Scientific classification
- Kingdom: Animalia
- Phylum: Mollusca
- Class: Gastropoda
- Subclass: Caenogastropoda
- Order: Neogastropoda
- Superfamily: Conoidea
- Family: Conidae
- Genus: Conus
- Species: C. honkeri
- Binomial name: Conus honkeri Petuch, 1988
- Synonyms: Attenuiconus honkeri (Petuch, 1988); Conus (Attenuiconus) honkeri Petuch, 1988 · accepted, alternate representation; Dauciconus honkeri (Petuch, 1988);

= Conus honkeri =

- Authority: Petuch, 1988
- Conservation status: DD
- Synonyms: Attenuiconus honkeri (Petuch, 1988), Conus (Attenuiconus) honkeri Petuch, 1988 · accepted, alternate representation, Dauciconus honkeri (Petuch, 1988)

Species of sea snail

Conus honkeri is a species of sea snail, a marine gastropod mollusk in the family Conidae, the cone snails and their allies.

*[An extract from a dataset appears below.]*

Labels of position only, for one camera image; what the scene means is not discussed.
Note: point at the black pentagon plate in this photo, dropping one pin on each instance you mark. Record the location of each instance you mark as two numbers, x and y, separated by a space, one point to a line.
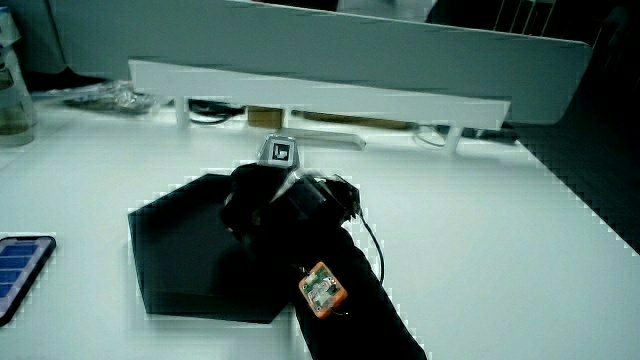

Like all species within the genus Conus, these snails are predatory and venomous. They are capable of stinging humans, therefore live ones should be handled carefully or not at all.

==Distribution==
Locus typicus: Los Monges Islands, Venezuela.

This species occurs in the Caribbean Sea off Venezuela, at a depth of 35 m.

== Description ==

The maximum recorded shell length is 37 mm.
== Taxonomy ==
Conus honkeri was described as a distinct species within the Conus genus, which comprises numerous venomous marine gastropods.

== Habitat ==
The species is found in the Caribbean Sea, specifically off the coast of Venezuela. The type locality, or locus typicus, is Los Monges Islands, Venezuela. Conus honkeri inhabits marine environments at a depth of approximately 35 meters.